## WORK REQUIRED
Return only the lines of the listing below that run from the line with "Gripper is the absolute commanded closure" through the line with "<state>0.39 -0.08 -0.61", both ends included, exactly as written.

◆ ◆ ◆

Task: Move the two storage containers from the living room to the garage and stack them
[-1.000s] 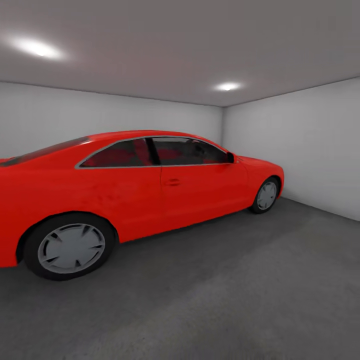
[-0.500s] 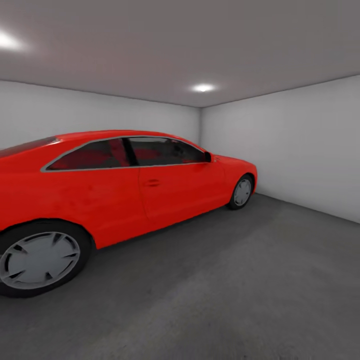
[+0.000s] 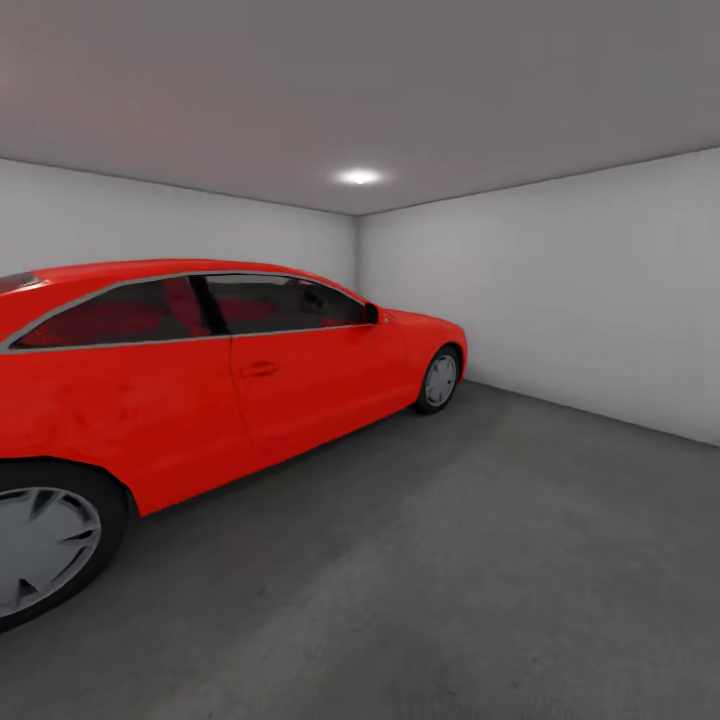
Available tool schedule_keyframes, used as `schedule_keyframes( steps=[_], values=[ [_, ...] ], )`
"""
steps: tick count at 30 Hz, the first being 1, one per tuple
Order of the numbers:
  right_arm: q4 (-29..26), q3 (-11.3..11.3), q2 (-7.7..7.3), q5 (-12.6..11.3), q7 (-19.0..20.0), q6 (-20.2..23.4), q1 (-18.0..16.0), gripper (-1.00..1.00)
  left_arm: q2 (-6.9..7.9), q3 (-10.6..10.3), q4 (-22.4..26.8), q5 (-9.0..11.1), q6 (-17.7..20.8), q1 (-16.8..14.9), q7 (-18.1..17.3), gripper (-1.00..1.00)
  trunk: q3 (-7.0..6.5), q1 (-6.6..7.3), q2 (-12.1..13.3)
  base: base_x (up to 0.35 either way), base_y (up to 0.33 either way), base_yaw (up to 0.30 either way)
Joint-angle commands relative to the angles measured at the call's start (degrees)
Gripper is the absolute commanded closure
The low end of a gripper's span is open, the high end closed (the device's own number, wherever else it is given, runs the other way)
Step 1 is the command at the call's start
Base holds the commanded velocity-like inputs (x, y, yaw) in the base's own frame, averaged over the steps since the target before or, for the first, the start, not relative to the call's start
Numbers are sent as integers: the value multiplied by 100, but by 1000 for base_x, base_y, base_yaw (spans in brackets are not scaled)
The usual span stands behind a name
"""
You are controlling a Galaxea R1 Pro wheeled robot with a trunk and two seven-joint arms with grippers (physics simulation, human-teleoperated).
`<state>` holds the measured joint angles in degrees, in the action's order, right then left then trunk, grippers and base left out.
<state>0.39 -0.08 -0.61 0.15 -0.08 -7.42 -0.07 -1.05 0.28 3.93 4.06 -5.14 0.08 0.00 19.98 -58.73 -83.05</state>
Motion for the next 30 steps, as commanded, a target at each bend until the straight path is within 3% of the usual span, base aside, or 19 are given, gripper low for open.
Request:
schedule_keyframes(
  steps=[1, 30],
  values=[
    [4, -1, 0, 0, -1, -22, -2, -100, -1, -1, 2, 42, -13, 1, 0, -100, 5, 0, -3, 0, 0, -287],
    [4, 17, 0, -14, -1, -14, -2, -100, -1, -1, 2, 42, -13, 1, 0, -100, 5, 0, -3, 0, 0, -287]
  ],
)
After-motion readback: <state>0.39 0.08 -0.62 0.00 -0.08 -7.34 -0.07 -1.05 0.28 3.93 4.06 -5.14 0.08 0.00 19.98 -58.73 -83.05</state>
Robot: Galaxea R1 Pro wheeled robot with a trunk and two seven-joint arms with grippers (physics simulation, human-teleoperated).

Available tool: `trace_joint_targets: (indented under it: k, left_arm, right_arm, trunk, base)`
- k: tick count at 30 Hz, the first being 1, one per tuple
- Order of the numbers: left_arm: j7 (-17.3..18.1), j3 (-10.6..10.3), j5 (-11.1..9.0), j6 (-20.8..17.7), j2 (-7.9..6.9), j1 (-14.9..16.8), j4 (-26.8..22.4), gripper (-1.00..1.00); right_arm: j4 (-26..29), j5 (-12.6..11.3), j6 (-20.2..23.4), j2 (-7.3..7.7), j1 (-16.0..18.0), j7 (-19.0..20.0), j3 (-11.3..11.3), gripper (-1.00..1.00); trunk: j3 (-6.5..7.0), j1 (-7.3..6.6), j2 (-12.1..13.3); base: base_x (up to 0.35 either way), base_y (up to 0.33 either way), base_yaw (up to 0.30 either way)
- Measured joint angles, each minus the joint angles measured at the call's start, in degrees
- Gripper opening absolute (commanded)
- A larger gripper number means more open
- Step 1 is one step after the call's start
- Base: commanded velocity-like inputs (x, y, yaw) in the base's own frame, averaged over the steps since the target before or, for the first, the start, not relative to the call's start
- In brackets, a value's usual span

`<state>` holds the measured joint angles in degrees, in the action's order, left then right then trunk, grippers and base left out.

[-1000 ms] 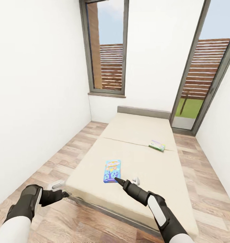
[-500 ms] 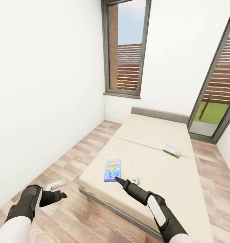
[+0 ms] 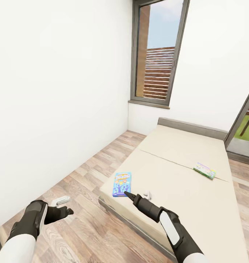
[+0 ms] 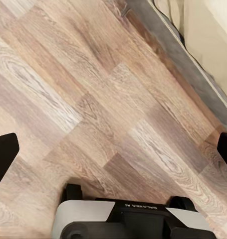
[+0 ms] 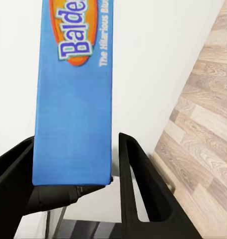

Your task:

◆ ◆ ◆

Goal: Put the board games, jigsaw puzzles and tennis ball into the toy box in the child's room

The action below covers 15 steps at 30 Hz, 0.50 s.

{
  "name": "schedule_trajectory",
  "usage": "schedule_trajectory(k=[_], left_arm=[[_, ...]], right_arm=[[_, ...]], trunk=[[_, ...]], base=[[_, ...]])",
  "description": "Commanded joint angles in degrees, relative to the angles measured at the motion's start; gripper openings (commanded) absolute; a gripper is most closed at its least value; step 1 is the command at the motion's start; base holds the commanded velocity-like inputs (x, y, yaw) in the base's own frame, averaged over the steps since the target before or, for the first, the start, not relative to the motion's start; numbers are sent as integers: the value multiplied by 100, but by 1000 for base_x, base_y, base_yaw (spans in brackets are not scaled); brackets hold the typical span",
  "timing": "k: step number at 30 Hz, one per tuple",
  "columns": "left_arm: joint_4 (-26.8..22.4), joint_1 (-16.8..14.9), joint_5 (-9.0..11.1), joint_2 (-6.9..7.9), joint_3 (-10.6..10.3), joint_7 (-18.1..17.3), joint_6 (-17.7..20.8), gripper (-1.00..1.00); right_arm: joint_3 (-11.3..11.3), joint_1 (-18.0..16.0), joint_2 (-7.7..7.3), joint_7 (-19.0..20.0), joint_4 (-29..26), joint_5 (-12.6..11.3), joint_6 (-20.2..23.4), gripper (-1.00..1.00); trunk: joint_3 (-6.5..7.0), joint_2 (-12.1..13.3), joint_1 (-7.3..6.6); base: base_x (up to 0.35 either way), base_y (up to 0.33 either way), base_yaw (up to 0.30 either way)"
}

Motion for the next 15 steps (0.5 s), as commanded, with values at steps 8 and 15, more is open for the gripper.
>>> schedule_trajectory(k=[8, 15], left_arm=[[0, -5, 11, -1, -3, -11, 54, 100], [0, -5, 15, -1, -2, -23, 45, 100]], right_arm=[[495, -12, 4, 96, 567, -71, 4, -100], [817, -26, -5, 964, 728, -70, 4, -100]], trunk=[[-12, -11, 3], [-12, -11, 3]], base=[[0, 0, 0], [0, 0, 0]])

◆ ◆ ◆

## EXERCISE ANSWER
Gripper is the absolute commanded closure
The low end of a gripper's span is open, the high end closed (the device's own number, wherever else it is given, runs the other way)
Step 1 is the command at the call's start
Base holds the commanded velocity-like inputs (x, y, yaw) in the base's own frame, averaged over the steps since the target before or, for the first, the start, not relative to the call's start
Numbers are sent as integers: the value multiplied by 100, but by 1000 for base_x, base_y, base_yaw (spans in brackets are not scaled)
The usual span stands behind a name
"""
You are controlling a Galaxea R1 Pro wheeled robot with a trunk and two seven-joint arms with grippers (physics simulation, human-teleoperated).
`<state>` holds the measured joint angles in degrees, in the action's order, right then left then trunk, grippers and base left out.
<state>0.39 -0.08 -0.61 0.15 -0.08 -7.42 -0.07 -1.05 0.28 3.93 4.06 -5.14 0.08 0.00 19.98 -58.73 -83.05</state>

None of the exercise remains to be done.